Une occasion à saisir pour repenser la PAC
Le président de la FNSEA estime que l’Europe doit rapidement engager une réflexion stratégique sur les orientations de son agriculture, notamment dans le cadre de la PAC post-2020, pour éviter de faire du Brexit un signe avant-coureur du délitement profond de l’Union européenne.
Si le choix de quitter l’Union européenne, acté par le Royaume-Uni le 23 juin, aura des répercussions encore difficiles à mesurer, la FNSEA s’inquiète d’une dislocation potentielle de l’Europe et incite à saisir cette opportunité pour réfléchir aux fondamentaux de la PAC, a expliqué son président Xavier Beulin le 29 juin. Car si elle a, pendant trente ans, répondu aux ambitions des années 1960 et 1970 (productivité, modernisation, qualité), la politique agricole commune est aujourd’hui décriée, pour ses aspects technocratiques et normatifs, par des agriculteurs européens qui souffrent par ailleurs des distorsions de concurrence induits par l’excès de subsidiarité. Alors que la prochaine PAC doit commencer en 2020, le président de la FNSEA incite à prendre les moyens et le temps nécessaires pour une véritable réflexion stratégique, quitte à prolonger la PAC actuelle au-delà de 2020. « La sortie du Royaume-Uni va prendre un temps inouï », note-t-il, « soyons raisonnables ». Avec le départ de la Grande-Bretagne, tenante d’une position très libérale, se pose, selon lui, une question de fond : la loi du marché peut-elle continuer à peser autant ?

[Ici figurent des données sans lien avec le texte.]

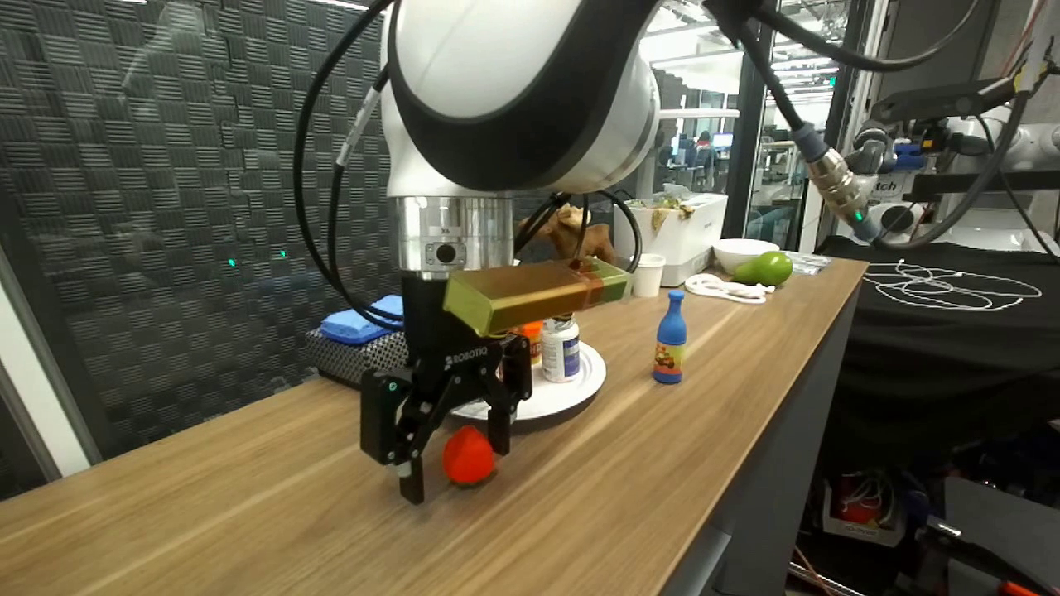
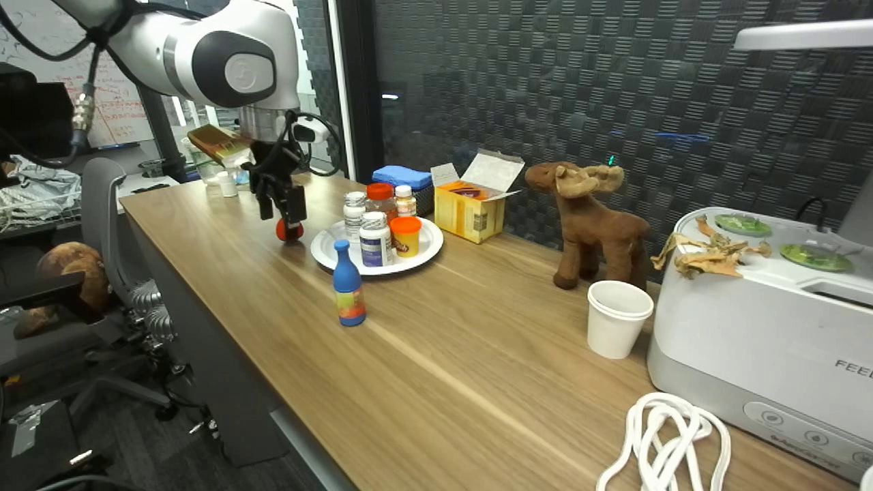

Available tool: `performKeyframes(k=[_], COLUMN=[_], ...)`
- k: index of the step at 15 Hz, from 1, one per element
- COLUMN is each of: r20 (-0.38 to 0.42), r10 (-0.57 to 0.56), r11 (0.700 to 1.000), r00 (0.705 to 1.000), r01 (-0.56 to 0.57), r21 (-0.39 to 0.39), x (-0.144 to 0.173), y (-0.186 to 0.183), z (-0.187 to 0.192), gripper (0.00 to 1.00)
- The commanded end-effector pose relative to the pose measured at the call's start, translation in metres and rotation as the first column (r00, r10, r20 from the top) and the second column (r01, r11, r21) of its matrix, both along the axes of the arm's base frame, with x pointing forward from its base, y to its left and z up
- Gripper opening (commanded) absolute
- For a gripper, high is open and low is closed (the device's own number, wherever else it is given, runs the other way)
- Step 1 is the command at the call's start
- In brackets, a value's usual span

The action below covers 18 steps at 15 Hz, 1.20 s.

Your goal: Pick up all the objects surrounding the white plate and arrange them on the plate

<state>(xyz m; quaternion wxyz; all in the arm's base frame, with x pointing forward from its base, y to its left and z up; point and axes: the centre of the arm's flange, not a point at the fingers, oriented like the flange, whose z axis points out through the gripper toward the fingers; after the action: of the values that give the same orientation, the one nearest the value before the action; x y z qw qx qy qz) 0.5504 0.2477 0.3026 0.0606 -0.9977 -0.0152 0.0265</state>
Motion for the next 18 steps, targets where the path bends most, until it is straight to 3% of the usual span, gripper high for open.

La FNSEA porteuse d’une ambition européenne
« On porte une responsabilité dans ce Brexit », reconnaît Xavier Beulin, « on a plié pour tendre vers une PAC plus administrative, technocratique, contraignante ». Le président de la FNSEA défend aujourd’hui une Europe plus solidaire, plus collective, sans pour autant mettre de côté les identités. « Une Europe fédérale n’est pas possible », concède-t-il. Mais face à des responsables politiques qui ne prennent pas suffisamment en compte ces enjeux, comme le ministre de l’Agriculture qui se contente selon lui de « quelques mesurettes », de « rustines » insuffisantes pour résoudre les problèmes des agriculteurs aujourd’hui, Xavier Beulin sollicite ses homologues européens du Copa pour revoir à la hausse les ambitions européennes en matière d’agriculture. Avec, par exemple, un budget dédié à l’assurance pour enrayer les crises profondes, en plus des aides de base à l’hectare. Mais il s’agit aussi de « renverser le paradigme » du verdissement en le liant à « des obligations de résultats plutôt qu’à des obligations de moyens ». « Ce n’est pas avec une PAC sanction, administrative, que l’on peut faire rêver le monde agricole aujourd’hui », souligne Xavier Beulin. Il faut au contraire « refonder un projet agricole européen qui redonne du sens et de la confiance aux agriculteurs ». Alors qu’actuellement, l’agriculture est toujours « la variable d’ajustement des autres secteurs dans les négociations internationales ». La FNSEA entend donc porter une ambition de production et de compétitivité qui réponde aux exigences multiples des États membres, comme la diversité importante pour la France, mais aussi le rapport qualité-prix nécessaire aux pays du nord de l’Europe. Un objectif qui passera nécessairement par « le soutien à l’innovation, à l’investissement », précise Xavier Beulin. Le chemin reste long pour construire une stratégie commune, et si aujourd’hui l’élargissement, poussé d’ailleurs par les Britanniques, est effectif, l’approfondissement n’a pas eu lieu : « on est au milieu du gué », commente ainsi Xavier Beulin.